UNE ALTERCATION LOIN D’ÊTRE ANECDOTIQUE
La mère d’Alexia est venue avec une photo de sa fille et de son chat, Happy. Elle sait que Jonathann est très attaché à cet animal de compagnie, dont il demande régulièrement des nouvelles. Face au cliché, le trentenaire fond en larmes. Il plie mais ne rompt pas. Il faut attendre une heure, au cours de la confrontation, tandis que le juge est avec sa greffière en pleine retranscription des échanges, pour que Daval mette un genou à terre. Au sens propre comme au figuré. La mère d’Alexia l’implore de dire la vérité : « Aide-moi, je souffre tellement de ne pas savoir. Si tu ne le reconnais pas, tu ne te reconstruiras jamais. » En quelques mots sanglotés, Jonathann avoue alors de nouveau le meurtre. Et met hors de cause son beau-frère.
Au même moment, un autre orage gronde.

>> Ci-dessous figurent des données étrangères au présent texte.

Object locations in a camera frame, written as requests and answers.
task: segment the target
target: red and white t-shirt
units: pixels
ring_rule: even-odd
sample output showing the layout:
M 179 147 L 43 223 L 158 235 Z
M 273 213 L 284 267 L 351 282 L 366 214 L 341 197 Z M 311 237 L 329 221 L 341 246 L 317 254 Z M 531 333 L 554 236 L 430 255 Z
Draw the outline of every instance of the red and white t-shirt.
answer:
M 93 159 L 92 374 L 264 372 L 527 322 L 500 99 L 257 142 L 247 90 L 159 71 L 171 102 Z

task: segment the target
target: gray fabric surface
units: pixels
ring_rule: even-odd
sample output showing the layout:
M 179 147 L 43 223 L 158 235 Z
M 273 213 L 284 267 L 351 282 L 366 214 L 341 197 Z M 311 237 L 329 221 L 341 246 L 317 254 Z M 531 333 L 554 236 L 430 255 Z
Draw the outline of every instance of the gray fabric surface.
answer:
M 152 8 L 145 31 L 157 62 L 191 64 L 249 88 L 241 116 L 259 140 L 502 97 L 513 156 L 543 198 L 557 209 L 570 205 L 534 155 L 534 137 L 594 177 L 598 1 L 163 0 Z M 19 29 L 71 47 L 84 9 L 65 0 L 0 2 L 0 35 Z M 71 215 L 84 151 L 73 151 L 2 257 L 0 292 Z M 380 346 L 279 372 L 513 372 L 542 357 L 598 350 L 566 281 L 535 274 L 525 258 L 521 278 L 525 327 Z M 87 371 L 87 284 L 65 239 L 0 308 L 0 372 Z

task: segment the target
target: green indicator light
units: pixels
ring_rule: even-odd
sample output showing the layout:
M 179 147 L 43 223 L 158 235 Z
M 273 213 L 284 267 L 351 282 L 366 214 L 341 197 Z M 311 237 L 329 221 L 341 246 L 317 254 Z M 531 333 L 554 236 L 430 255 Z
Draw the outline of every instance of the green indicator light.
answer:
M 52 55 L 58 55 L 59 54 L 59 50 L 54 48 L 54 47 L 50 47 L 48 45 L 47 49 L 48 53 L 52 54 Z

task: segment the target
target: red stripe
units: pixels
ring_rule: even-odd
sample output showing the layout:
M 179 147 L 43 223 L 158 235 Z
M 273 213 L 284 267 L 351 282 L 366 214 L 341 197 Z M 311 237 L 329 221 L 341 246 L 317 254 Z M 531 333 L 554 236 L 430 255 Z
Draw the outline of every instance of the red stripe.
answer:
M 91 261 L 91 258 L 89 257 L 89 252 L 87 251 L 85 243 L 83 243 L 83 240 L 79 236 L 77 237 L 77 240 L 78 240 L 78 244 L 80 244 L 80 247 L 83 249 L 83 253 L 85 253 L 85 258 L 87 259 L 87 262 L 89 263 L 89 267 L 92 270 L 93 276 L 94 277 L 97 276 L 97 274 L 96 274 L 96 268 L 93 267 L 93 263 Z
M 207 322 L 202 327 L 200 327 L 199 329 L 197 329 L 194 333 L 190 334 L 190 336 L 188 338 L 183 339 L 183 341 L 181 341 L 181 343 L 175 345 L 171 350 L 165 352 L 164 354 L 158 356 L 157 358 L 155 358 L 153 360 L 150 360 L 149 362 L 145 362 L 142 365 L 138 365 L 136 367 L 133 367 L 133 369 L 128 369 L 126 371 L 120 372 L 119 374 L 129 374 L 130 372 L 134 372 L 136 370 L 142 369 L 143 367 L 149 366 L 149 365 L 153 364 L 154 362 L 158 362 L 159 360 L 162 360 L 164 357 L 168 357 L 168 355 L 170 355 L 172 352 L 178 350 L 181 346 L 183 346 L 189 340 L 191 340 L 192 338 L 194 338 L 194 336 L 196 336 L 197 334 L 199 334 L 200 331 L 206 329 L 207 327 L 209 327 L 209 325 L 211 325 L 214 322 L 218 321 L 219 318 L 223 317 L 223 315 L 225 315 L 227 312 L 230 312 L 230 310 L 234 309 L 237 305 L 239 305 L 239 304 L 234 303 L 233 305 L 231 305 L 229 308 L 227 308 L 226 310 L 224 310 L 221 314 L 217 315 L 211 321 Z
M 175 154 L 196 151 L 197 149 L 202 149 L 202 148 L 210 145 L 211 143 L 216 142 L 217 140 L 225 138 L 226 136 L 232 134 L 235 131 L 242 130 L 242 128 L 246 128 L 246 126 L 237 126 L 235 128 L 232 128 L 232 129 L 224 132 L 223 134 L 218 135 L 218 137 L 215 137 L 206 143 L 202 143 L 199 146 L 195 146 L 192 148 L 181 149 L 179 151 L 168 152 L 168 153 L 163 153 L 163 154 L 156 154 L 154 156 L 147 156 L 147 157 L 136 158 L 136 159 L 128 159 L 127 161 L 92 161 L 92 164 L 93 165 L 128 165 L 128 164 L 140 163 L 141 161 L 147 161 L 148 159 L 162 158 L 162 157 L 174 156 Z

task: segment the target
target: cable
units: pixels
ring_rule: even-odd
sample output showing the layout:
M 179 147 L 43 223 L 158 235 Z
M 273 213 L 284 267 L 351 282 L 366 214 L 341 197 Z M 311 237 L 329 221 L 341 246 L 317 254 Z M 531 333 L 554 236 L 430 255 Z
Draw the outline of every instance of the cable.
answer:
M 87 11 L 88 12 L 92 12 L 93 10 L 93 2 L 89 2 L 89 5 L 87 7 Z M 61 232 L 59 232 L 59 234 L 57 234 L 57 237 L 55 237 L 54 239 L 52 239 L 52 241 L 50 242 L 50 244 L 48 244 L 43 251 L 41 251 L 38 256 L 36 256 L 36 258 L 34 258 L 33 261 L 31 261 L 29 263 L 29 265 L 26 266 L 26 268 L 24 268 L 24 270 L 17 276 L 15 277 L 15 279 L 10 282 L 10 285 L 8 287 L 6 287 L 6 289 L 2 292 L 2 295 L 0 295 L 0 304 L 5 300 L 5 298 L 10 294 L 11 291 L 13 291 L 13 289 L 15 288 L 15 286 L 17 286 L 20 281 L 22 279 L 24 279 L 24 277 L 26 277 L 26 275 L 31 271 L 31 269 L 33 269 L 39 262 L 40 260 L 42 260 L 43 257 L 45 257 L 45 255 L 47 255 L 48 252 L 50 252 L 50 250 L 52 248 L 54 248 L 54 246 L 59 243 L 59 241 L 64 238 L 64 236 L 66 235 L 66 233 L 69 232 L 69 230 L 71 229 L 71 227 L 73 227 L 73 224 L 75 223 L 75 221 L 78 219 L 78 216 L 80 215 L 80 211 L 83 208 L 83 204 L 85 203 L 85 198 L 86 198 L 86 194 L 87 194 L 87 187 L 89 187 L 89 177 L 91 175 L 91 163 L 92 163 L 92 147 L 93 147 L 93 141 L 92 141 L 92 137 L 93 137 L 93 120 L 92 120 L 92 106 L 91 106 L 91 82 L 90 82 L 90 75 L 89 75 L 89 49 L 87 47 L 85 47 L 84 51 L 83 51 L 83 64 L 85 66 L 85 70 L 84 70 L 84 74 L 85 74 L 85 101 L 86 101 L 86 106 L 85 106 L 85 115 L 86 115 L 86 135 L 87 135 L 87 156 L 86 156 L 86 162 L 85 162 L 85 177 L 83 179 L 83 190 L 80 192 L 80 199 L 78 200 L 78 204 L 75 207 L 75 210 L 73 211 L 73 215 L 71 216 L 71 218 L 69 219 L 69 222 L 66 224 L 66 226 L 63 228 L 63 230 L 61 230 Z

Tandis que Grégory Gay patiente dans une salle voisine, il découvre que des bribes de la confrontation ont fuité sur un site d’informations. Plus tard, en entrant dans le bureau du juge, son avocat, Gilles-Jean Portejoie, est furieux : « Quelqu’un balance tout à la presse ! » Les soupçons se tournent vers le conseil de Jonathann Daval, Randall Schwerdorffer. Présent également, celui-ci jette son téléphone sur le bureau pour se défendre : « Vous pouvez vérifier, je n’ai rien fait fuiter ! » Le ton monte et Grégory Gay se poste devant lui, le visage à quelques centimètres du sien : « Sans blague ? »
Dans l’assistance, on craint qu’un coup ne parte. Le procureur pose sa main sur le bras de Grégory Gay pour le calmer. Révélatrice de tensions qui couvent depuis de longs mois, l’altercation est moins anecdotique qu’il y paraît. Une guerre des nerfs se joue entre défense et parties civiles, souvent par médias interposés, au gré des avancées de l’enquête et des versions successives de Daval.
Un nouveau juge doit le réinterroger en début d’année sur son revirement. Que s’est-il réellement passé dans le pavillon rose du couple le 27 octobre 2017 au soir ? A-t-il transporté et tenté de brûler, seul, le corps ? L’ex-gendre idéal n’a pas encore livré tous ses secrets.